SUPPLIED MATERIAL >>
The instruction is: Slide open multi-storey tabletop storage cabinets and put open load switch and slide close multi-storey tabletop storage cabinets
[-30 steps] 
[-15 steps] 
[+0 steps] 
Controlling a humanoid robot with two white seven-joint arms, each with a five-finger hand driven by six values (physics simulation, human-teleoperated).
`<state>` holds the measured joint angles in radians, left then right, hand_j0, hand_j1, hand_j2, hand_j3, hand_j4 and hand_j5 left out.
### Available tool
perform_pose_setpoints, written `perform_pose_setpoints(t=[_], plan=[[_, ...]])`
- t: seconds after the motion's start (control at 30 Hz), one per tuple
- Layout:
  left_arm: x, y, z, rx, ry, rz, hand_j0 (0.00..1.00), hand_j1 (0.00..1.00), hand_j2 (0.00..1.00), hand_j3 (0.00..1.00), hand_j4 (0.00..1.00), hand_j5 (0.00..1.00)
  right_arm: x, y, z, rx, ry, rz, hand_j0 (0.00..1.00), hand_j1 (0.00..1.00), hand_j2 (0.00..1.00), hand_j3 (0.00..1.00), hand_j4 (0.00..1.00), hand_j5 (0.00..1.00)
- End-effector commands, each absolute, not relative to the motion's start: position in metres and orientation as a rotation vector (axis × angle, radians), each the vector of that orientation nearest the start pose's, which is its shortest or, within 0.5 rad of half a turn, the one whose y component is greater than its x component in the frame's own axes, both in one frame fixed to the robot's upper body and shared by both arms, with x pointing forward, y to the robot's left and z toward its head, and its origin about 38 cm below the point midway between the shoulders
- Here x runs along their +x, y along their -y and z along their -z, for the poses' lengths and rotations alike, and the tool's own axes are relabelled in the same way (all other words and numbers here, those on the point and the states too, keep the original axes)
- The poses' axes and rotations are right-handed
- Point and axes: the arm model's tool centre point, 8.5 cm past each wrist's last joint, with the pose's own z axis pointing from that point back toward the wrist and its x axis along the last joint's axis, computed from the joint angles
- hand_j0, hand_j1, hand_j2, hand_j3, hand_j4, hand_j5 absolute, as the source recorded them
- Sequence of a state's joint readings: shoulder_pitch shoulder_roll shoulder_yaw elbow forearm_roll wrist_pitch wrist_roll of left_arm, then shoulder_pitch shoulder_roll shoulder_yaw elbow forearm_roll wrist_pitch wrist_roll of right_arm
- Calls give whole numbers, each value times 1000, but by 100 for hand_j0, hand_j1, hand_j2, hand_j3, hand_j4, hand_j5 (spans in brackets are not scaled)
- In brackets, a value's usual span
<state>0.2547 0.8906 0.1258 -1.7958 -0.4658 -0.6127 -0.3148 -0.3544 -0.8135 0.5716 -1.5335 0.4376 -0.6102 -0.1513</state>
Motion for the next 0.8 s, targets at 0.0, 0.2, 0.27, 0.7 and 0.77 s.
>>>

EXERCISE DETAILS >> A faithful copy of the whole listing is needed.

WRITTEN RESPONSE >>
The instruction is: Slide open multi-storey tabletop storage cabinets and put open load switch and slide close multi-storey tabletop storage cabinets
[-30 steps] 
[-15 steps] 
[+0 steps] 
Controlling a humanoid robot with two white seven-joint arms, each with a five-finger hand driven by six values (physics simulation, human-teleoperated).
`<state>` holds the measured joint angles in radians, left then right, hand_j0, hand_j1, hand_j2, hand_j3, hand_j4 and hand_j5 left out.
### Available tool
perform_pose_setpoints, written `perform_pose_setpoints(t=[_], plan=[[_, ...]])`
- t: seconds after the motion's start (control at 30 Hz), one per tuple
- Layout:
  left_arm: x, y, z, rx, ry, rz, hand_j0 (0.00..1.00), hand_j1 (0.00..1.00), hand_j2 (0.00..1.00), hand_j3 (0.00..1.00), hand_j4 (0.00..1.00), hand_j5 (0.00..1.00)
  right_arm: x, y, z, rx, ry, rz, hand_j0 (0.00..1.00), hand_j1 (0.00..1.00), hand_j2 (0.00..1.00), hand_j3 (0.00..1.00), hand_j4 (0.00..1.00), hand_j5 (0.00..1.00)
- End-effector commands, each absolute, not relative to the motion's start: position in metres and orientation as a rotation vector (axis × angle, radians), each the vector of that orientation nearest the start pose's, which is its shortest or, within 0.5 rad of half a turn, the one whose y component is greater than its x component in the frame's own axes, both in one frame fixed to the robot's upper body and shared by both arms, with x pointing forward, y to the robot's left and z toward its head, and its origin about 38 cm below the point midway between the shoulders
- Here x runs along their +x, y along their -y and z along their -z, for the poses' lengths and rotations alike, and the tool's own axes are relabelled in the same way (all other words and numbers here, those on the point and the states too, keep the original axes)
- The poses' axes and rotations are right-handed
- Point and axes: the arm model's tool centre point, 8.5 cm past each wrist's last joint, with the pose's own z axis pointing from that point back toward the wrist and its x axis along the last joint's axis, computed from the joint angles
- hand_j0, hand_j1, hand_j2, hand_j3, hand_j4, hand_j5 absolute, as the source recorded them
- Sequence of a state's joint readings: shoulder_pitch shoulder_roll shoulder_yaw elbow forearm_roll wrist_pitch wrist_roll of left_arm, then shoulder_pitch shoulder_roll shoulder_yaw elbow forearm_roll wrist_pitch wrist_roll of right_arm
- Calls give whole numbers, each value times 1000, but by 100 for hand_j0, hand_j1, hand_j2, hand_j3, hand_j4, hand_j5 (spans in brackets are not scaled)
- In brackets, a value's usual span
<state>0.2547 0.8906 0.1258 -1.7958 -0.4658 -0.6127 -0.3148 -0.3544 -0.8135 0.5716 -1.5335 0.4376 -0.6102 -0.1513</state>
Motion for the next 0.8 s, targets at 0.0, 0.2, 0.27, 0.7 and 0.77 s.
>>>

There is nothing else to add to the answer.